MEET ME IN ST. LOUIS
Sog.: dalla serie di racconti brevi 5135 Kensington di Sally Benson, poi raccolti nel romanzo Meet Me in St. Louis. Scen.: Irving Brecher, Fred F. Finklehoffe. F.: George Folsey. M.: Albert Akst. Scgf.: Cedric Gibbons, Lemuel Ayers, Jack Martin Smith. Int.: Judy Garland (Esther Smith), Margaret O’Brien (‘Tootie’ Smith), Mary Astor (signora Anna Smith), Lucille Bremer (Rose Smith), Leon Ames (signor Alonzo ‘Lon’ Smith), Tom Drake (John Truett), Marjorie Main (Katie), Harry Davenport (il nonno). Prod.: Arthur Freed per Metro Goldwyn Mayer. 35mm. D.: 113’. Technicolor.
Scheda Film
“Nessun posto è bello come casa mia”, aveva stabilito Judy Garland pochi anni prima, stremata dai bagliori del mondo di Oz e lieta di ritrovarsi nel suo grigio Kansas. L’eco di quella frase risuonerà in tante commedie familiari degli anni Quaranta e Cinquanta, e Minnelli saprà mostrare delizie e angosce dell’ancoraggio domestico, in case stravolte dai preparativi d’un matrimonio (Il padre della sposa) o dentro caravan sull’orlo dell’abisso (Dodici metri d’amore). Ma mai l’affermazione è stata sonora, e dolcemente melodiosa, come in questo film che il giovane regista riceve dalle mani di Cukor, un musical che Arthur Freed produce senza precedente teatrale, sulla base di alcuni racconti apparsi sul “New Yorker”. La casa qui s’identifica con una città, St. Louis (che di fatto non vediamo mai, ma non importa, riverbera dai cuori e dalle voci dei protagonisti) e un mondo, migliore dei mondi o piuttosto unico mondo pensabile, se l’ipotesi di doversene andare scatena terrori e lacrime. Come potrebbe non essere così, quando si è avuta la fortuna “di nascere nella mia città preferita”, come cinguetta la “micro-Bernhardt Margaret O’Brien” (Catherine Surowiec)? La mia città preferita, ovvero la mia nazione preferita: il film colloca l’azione nel 1903 ma esce nel 1944 di guerra…

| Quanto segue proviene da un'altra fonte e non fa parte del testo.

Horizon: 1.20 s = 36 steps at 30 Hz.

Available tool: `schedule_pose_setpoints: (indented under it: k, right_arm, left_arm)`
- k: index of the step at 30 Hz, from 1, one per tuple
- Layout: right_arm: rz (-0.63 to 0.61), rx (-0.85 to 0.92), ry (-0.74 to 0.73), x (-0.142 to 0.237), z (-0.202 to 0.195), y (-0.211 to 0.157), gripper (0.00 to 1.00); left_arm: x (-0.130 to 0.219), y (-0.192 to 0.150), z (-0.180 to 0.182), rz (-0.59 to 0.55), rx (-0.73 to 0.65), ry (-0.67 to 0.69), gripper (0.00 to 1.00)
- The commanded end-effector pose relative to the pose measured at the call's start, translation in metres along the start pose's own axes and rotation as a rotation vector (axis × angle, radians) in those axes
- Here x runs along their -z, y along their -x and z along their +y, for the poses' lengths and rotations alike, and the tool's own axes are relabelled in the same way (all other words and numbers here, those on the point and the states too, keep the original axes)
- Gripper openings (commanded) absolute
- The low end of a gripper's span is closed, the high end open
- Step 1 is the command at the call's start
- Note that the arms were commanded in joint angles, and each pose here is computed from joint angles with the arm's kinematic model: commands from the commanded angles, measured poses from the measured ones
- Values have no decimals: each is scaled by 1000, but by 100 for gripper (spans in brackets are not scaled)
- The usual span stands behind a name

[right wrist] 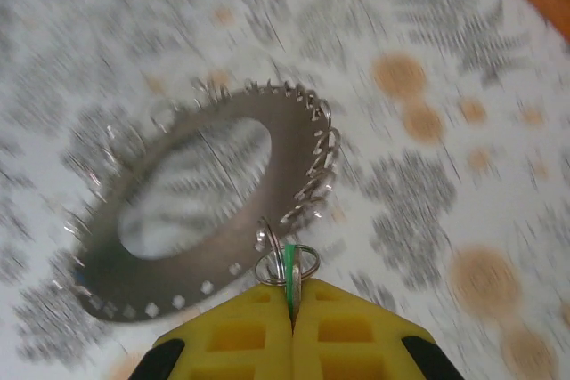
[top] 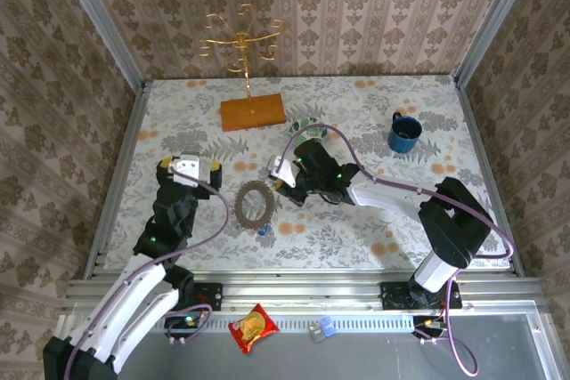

Minnelli, al primo incontro con il Technicolor, immerge questa celebrazione della famiglia americana nella morbidezza evocativa del colore impressionista, fino alla letterale citazione di Renoir père, due fulve fanciulle al pianoforte. Poiché ogni mondo incantato è costruito sul rimosso, non mancano le ombre, e più volte la morte viene chiamata in causa, pur dislocata con apparente innocenza (morte di bambole, mascherate di Halloween, decapitazione di pupazzi di neve). Sul piano stilistico, lo schema è chiaro: trionfo del piano medio, sovraccarico di volti arrossati, cappelli e nastri, tappezzerie bordeaux, volants azzurri, rosei cosciotti di manzo e torte decorate, e momenti in cui tutto si dissolve per far spazio a primi piani di assoluta purezza cromatica e affettiva, gli occhi sgranati di Judy Garland, la voce luminosa nelle canzoni che danno al film la sua legatura (sgorgando naturalmente dallo snodo narrativo, e nel 1944 non è affatto scontato). Quando infine arriva, l’Esposizione universale del 1904 è al di là di quella balconata che non varcheremo mai: una fantasmagorica silhouette, un mondo nuovo, un meraviglioso panorama: comincia l’età Vincente Minnelli del musical americano.